Em carta aberta, os profissionais de psiquiatria argumentaram que um pedido de assistência para morrer, mesmo racionalizado, pode ser uma forma de expressar uma intenção suicida, tornando a morte assistida uma resposta prematura e irreversível a sofrimento que poderia ser tratado. Isso poderia confundir profissionais e entes queridos e dificultar a prevenção do suicídio

Progresso ou regressão?

Para os herdeiros mais radicais do iluminismo francês mais radical, a legalização da morte assistida é o ápice da República, uma liberdade concedida aos cidadãos libertos da religião.

Trata-se, claro, de uma grande falácia. O homem sempre foi capaz de pôr fim à sua vida pelo suicídio, o que demonstra que sempre foi livre para fazer suas próprias escolhas. 

Como escreve Houllebecque, “um suicídio assistido — no qual um médico prescreve um coquetel letal que o paciente autoadministra em circunstâncias de sua própria escolha — ainda é um suicídio”.

A suposta nova liberdade ou novo direito pelo qual os defensores da referida lei militam é apenas a transferência para o Estado do poder sobre o momento derradeiro da vida, momento esse de suma importância que passará a ser planejado e burocratizado pela entidade que, no coração dos ideólogos, ocupou o lugar de Deus.

O que a lei de ajuda a morrer ou qualquer outra lei que normalize a eutanásia ou o suicídio assistido faz é tentar transferir o controle do momento da agonia. Escreve Houellebecq no artigo já citado:

“Em quase todos os países, eras históricas, religiões, civilizações e culturas, a agonia tem sido considerada um aspecto crucial da nossa existência. Quer você acredite ou não na existência de um criador que o chamará à responsabilidade, este é o momento da despedida — uma última chance de rever certas pessoas, de lhes dizer o que talvez nunca tenha dito antes e de ouvir o que elas possam ter a lhe dizer. Interromper esses estertores da morte é ímpio (para aqueles que creem) e imoral (para qualquer pessoa). Este é o consenso das civilizações, religiões e culturas que nos precederam, e é isso que o chamado progressismo está se preparando para destruir”.

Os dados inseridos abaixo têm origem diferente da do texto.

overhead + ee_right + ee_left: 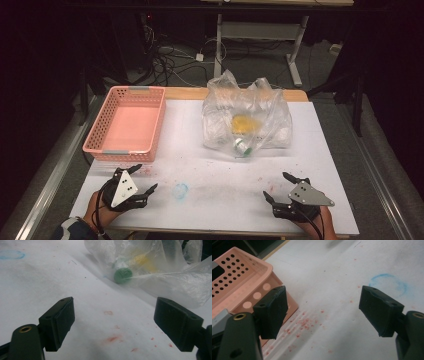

O “progresso” buscado por certos progressistas parece não ser outra coisa mais que distanciar a lei civil da lei moral, afastar-se do natural e negar qualquer coisa que aponte para a transcendência de sentido e para o divino.

Sem modelo ideal, sem valor absoluto para o qual tenda ou no qual encontre o seu limite, as leis humanas vão se tornando o laboratório ideal das ideias extravagantes que surgem nas mentes cheias de convicção dos fanáticos das religiões políticas, que encontram no Estado a força necessária para implementá-las.

O Estado que, assim como o médico, deveria ter por função precípua a proteção e a preservação da vida, atribui a si a função de matar, seja um feto indefeso, seja um idoso com um câncer terminal.

Fala-se em liberdade individual ao mesmo tempo em que se pede ao Estado licença para morrer, dando a esse novo Deus mais e mais poder sobre a vida e a morte, desde a fase fetal até o último suspiro.

No entanto, já profetizou Dostoiévski: “Se Deus não existe, tudo é permitido”. 

Se não há na vida humana nenhum sentido que a transcenda, nenhum valor absoluto que impeça a sua aniquilação deliberada por meio da legalização do aborto ou da legalização da eutanásia, não há nada que impeça o Estado de se tornar uma eficiente máquina de matar, levando adiante, sob diferentes pretextos, um projeto eugenista na forma de eutanásia generalizada e suicídio assistido em massa.